Step 5: AI-Powered Analysis with GPT-4o

Raw opportunity data is useful, but AI analysis transforms it into strategic intelligence. GPT-4o evaluates each opportunity against your company's capabilities and provides win probability, competitive landscape, and recommended actions.

from openai import OpenAI

openai_client = OpenAI()

async def analyze_opportunity(
    alert: GovAlert,
    company_profile: dict,
    historical_wins: list[dict] = None
) -> str:
    """Use GPT-4o to analyze a government opportunity."""
    
    context = f"""You are a government contracts intelligence analyst. Analyze this 
opportunity for a company with the following profile:

Company: {company_profile.get('name', 'N/A')}
NAICS codes: {', '.join(company_profile.get('naics_codes', []))}
Capabilities: {', '.join(company_profile.get('capabilities', []))}
Past performance: {company_profile.get('past_performance', 'Limited')}
Small business certifications: {', '.join(company_profile.get('certifications', []))}
Target agencies: {', '.join(company_profile.get('target_agencies', []))}

{"Historical wins: " + json.dumps(historical_wins[:5]) if historical_wins else "No historical win data."}

OPPORTUNITY:
Type: {alert.alert_type}
Title: {alert.title}
Details: {alert.details}
Deadline: {alert.deadline or 'Not specified'}
Estimated Value: ${alert.estimated_value:,.0f} if alert.estimated_value else 'Not disclosed'

Provide:
1. RELEVANCE SCORE (1-10): How well does this match the company's capabilities?
2. WIN PROBABILITY: Low / Medium / High — with reasoning
3. COMPETITIVE LANDSCAPE: Who are likely competitors? Is this wired for an incumbent?
4. KEY REQUIREMENTS: What capabilities/certifications are needed?
5. RECOMMENDED ACTIONS: Specific next steps (teaming, capability statements, etc.)
6. RED FLAGS: Any concerns (unrealistic timeline, budget mismatch, etc.)
7. DEADLINE STRATEGY: If there's a deadline, what's the timeline for a quality response?

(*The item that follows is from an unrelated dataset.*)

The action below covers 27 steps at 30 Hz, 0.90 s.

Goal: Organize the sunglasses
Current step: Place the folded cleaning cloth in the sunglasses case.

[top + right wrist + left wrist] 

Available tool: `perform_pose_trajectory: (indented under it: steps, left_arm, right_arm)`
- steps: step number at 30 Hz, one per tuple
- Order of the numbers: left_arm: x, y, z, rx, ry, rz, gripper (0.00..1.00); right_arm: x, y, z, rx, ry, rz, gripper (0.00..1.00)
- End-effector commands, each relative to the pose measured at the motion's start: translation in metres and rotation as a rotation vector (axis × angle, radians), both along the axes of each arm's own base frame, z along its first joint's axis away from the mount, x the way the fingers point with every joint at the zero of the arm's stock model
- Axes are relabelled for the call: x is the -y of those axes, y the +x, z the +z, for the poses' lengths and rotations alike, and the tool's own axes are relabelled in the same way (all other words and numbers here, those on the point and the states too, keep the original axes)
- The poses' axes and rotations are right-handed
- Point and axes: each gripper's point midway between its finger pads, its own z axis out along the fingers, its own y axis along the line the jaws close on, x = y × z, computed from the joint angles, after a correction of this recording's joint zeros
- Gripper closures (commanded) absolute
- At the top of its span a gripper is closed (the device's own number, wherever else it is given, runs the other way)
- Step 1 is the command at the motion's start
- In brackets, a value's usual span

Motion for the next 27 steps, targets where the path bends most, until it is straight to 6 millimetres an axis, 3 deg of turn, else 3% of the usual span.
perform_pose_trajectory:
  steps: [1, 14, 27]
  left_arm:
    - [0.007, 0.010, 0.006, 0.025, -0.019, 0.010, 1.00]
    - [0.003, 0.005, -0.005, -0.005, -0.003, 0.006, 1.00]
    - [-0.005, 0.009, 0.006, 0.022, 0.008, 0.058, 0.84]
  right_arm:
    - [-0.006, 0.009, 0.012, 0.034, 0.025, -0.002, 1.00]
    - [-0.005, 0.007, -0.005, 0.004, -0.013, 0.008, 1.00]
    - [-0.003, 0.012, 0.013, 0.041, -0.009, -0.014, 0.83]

Be direct and actionable. Flag if this looks like a recompete (incumbent advantage) or a new requirement (open field)."""

    response = openai_client.chat.completions.create(
        model="gpt-4o",
        messages=[{"role": "user", "content": context}],
        temperature=0.3,
        max_tokens=1000
    )
    
    return response.choices[0].message.content

async def analyze_spending_trends(
    spending: list[SpendingRecord],
    focus_area: str
) -> str:
    """Analyze federal spending trends in a focus area."""
    
    # Aggregate by agency
    agency_totals = {}
    for record in spending:
        agency = record.awarding_agency
        agency_totals[agency] = agency_totals.get(agency, 0) + record.award_amount
    
    top_agencies = sorted(agency_totals.items(), key=lambda x: x[1], reverse=True)[:10]
    
    # Aggregate by recipient
    recipient_totals = {}
    for record in spending:
        name = record.recipient_name
        recipient_totals[name] = recipient_totals.get(name, 0) + record.award_amount
    
    top_recipients = sorted(recipient_totals.items(), key=lambda x: x[1], reverse=True)[:10]
    
    context = f"""Analyze federal spending trends for: {focus_area}

Top agencies by spending:
{chr(10).join(f"  {a}: ${v:,.0f}" for a, v in top_agencies)}

Top recipients:
{chr(10).join(f"  {r}: ${v:,.0f}" for r, v in top_recipients)}

Total awards analyzed: {len(spending)}
Total value: ${sum(r.award_amount for r in spending):,.0f}

Provide:
1. SPENDING TRENDS: Where is money flowing? Increasing or decreasing?
2. DOMINANT PLAYERS: Who are the major recipients? Are there incumbents to be aware of?
3. OPPORTUNITY GAPS: Where might a new entrant find opportunities?
4. AGENCY PRIORITIES: What do spending patterns reveal about agency priorities?
5. STRATEGIC RECOMMENDATIONS: How should a company position itself?"""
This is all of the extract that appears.